胡乱げに目を細めると、美鳥は直接コイくんに尋ねた。
「言いたいことがあるなら言えよ」
「あ、いえ……宰さん、今日も綺麗だなと思って」
「は?」
美鳥だけじゃない。これにはさすがに薫さんも、そして俺も固まった。
「ね、チーフさんもそう思いますよね。薫さんもそう思いませんか?」
「あー……まぁ、そうね」
俺と薫さんの、明らかにその場しのぎの返答が重なる。
美鳥が半眼で首を振った。
「いや、二人も無理に話合わせなくていいですから」
「え、違いますよ! みんな本当に綺麗だと思ってますから!」
「いいからお前はちょっと黙ってろ! ていうかもう帰れ!」
持っていた書類を天板に叩きつけるようにして、美鳥はコイくんに向かってエスカレーターの方を指さした。
「えぇっ、か、帰れって! まだ来たばっかりなのに!」
コイくんは泣きそうな顔で「嫌です」と必死に首を振る。何度「帰れ」と言われても、それだけは譲らないと終にはカウンター端の指定席にしがみついた。
「なんだかんだ言って、あの二人合ってるわよね」
「まぁ、最初からそんな感じではあったよね」
他に客がいないのをいいことに、未だにやりあいを続ける二人を放置して、薫さんと笑い合う。
「でも……そう思ってる割には、よくつっついてたわよねぇ」
「え。心外」
「なにが心外よ」
さらりと流したつもりの俺の顔を見て、薫さんはにっこり微笑んだ。
「失恋の傷を癒したいなら、付き合いますよ。私、今夜は空いてるし」
「え、なんでそう言う話になんの」
「お酒を奢ってもらう口実がほしいからよ。――ってことにしておいてあげます」
年が近いこともあり、今までも薫さんと二人で飲みに行ったことはあった。
けれども、美鳥と違って飲みの後に何かが待っていたことはない。せいぜいタクシーで家まで送り届けてあげたくらいだ。
「まぁ、飲みに行くのはOKだけど……。でもほら、オレほんとめんどくさがりだし、恋愛には向いてないって自覚してるから」
美鳥とコイくんの方を眺めながら、苦笑気味にこぼすと、薫さんも同じ方向を見ながら、独り言のように言った。

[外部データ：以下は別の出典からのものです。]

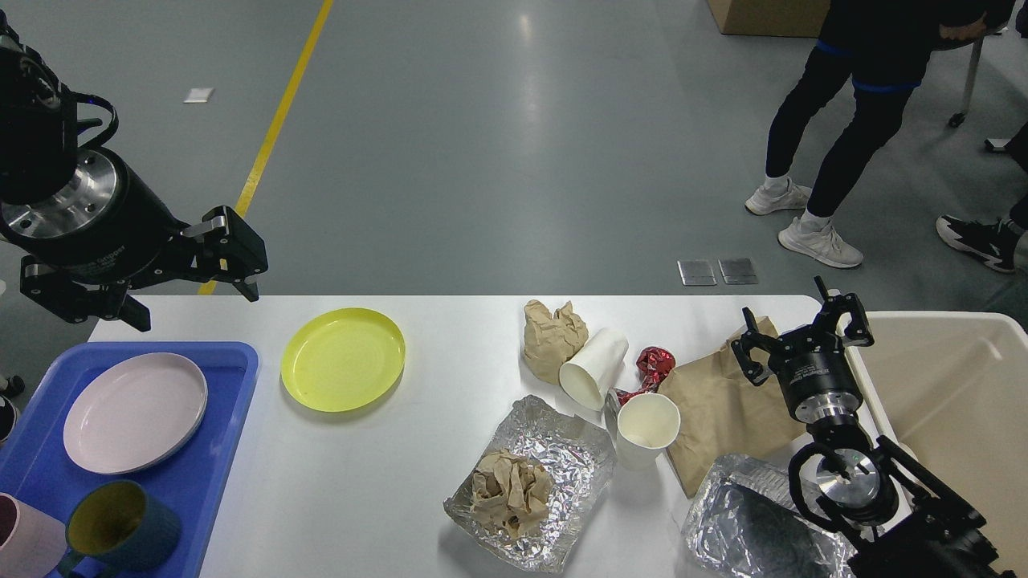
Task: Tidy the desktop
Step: 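Raise the left gripper and move it toward the yellow plate, then grasp the rim of the yellow plate with the left gripper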
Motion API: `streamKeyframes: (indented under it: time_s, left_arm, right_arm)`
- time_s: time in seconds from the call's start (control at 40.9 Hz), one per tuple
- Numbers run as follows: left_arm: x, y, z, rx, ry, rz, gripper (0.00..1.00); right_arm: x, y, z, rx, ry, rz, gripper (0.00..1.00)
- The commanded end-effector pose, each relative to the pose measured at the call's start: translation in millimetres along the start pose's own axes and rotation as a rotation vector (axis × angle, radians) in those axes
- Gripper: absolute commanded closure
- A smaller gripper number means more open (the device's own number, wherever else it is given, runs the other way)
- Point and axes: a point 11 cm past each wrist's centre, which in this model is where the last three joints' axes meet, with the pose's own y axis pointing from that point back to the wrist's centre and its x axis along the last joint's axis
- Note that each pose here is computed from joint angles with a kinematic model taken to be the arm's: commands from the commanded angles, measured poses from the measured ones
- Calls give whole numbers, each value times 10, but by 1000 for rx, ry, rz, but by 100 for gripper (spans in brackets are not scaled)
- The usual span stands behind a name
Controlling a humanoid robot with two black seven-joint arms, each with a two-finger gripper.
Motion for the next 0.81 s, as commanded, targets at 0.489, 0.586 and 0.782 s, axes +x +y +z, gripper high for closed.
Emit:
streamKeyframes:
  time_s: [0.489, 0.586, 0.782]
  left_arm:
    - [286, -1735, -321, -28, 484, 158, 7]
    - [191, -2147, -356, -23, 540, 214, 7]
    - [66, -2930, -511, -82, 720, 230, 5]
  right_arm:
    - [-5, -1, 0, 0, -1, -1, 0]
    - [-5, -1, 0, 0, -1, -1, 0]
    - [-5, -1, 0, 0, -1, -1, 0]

「恋愛なんて、向き不向きで始めるもんじゃないじゃない。て言うか、そもそもあなたの場合は認めたくないだけなのよ。要するにそれは言い訳です」
「ねえさん……」
「一つしか年変わらないのにねえさんなんて呼ばないで欲しいわ」
美鳥よろしく冷静に返され、俺は思わず肩を揺らして笑った。
薫さんは確かに色々と鋭い。
だけど今回の――美鳥のことだけは、残念ながら認めることはできない。
だって俺は彼に、別に気があったわけじゃない。ただちょっと気になっただけなのだ。
――と、思う方が何かと楽だしな。